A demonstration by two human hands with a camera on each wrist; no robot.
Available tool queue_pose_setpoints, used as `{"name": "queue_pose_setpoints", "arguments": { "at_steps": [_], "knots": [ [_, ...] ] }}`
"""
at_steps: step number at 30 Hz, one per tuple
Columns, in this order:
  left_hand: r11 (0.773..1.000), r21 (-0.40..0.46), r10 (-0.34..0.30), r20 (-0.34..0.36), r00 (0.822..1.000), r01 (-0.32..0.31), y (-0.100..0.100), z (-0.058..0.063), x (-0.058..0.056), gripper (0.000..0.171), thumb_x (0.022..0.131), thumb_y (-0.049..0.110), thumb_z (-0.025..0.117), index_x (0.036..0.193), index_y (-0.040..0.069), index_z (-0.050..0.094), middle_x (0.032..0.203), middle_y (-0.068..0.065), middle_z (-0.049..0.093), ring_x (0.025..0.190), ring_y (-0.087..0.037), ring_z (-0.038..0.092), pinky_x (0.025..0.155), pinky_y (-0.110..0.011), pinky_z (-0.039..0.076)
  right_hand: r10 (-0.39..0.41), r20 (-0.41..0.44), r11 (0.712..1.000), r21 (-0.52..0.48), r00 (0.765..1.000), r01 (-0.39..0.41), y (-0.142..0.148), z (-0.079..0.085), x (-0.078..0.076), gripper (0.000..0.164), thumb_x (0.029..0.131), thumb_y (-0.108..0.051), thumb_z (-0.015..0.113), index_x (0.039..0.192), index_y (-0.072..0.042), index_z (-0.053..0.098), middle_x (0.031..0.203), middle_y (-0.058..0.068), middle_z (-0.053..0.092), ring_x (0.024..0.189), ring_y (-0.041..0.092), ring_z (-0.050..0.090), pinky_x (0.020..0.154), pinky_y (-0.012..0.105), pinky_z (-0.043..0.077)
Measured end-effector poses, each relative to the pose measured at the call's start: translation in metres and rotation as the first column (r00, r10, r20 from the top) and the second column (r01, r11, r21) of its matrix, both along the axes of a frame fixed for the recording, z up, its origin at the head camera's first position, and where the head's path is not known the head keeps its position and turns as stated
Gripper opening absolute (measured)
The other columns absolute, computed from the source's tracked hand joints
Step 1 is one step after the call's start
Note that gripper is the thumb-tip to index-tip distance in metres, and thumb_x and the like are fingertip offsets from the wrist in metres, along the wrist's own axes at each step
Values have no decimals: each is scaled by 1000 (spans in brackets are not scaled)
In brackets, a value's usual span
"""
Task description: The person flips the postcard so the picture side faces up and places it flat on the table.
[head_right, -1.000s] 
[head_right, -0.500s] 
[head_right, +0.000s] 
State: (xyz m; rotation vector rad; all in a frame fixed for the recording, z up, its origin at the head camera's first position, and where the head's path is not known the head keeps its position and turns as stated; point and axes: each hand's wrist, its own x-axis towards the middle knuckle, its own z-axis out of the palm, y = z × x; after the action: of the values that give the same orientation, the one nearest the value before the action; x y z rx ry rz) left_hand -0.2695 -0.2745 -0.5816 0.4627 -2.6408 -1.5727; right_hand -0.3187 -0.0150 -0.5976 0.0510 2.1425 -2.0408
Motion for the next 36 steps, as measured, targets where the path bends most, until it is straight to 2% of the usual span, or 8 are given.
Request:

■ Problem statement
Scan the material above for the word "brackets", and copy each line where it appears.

■ Written answer
Values have no decimals: each is scaled by 1000 (spans in brackets are not scaled)
In brackets, a value's usual span

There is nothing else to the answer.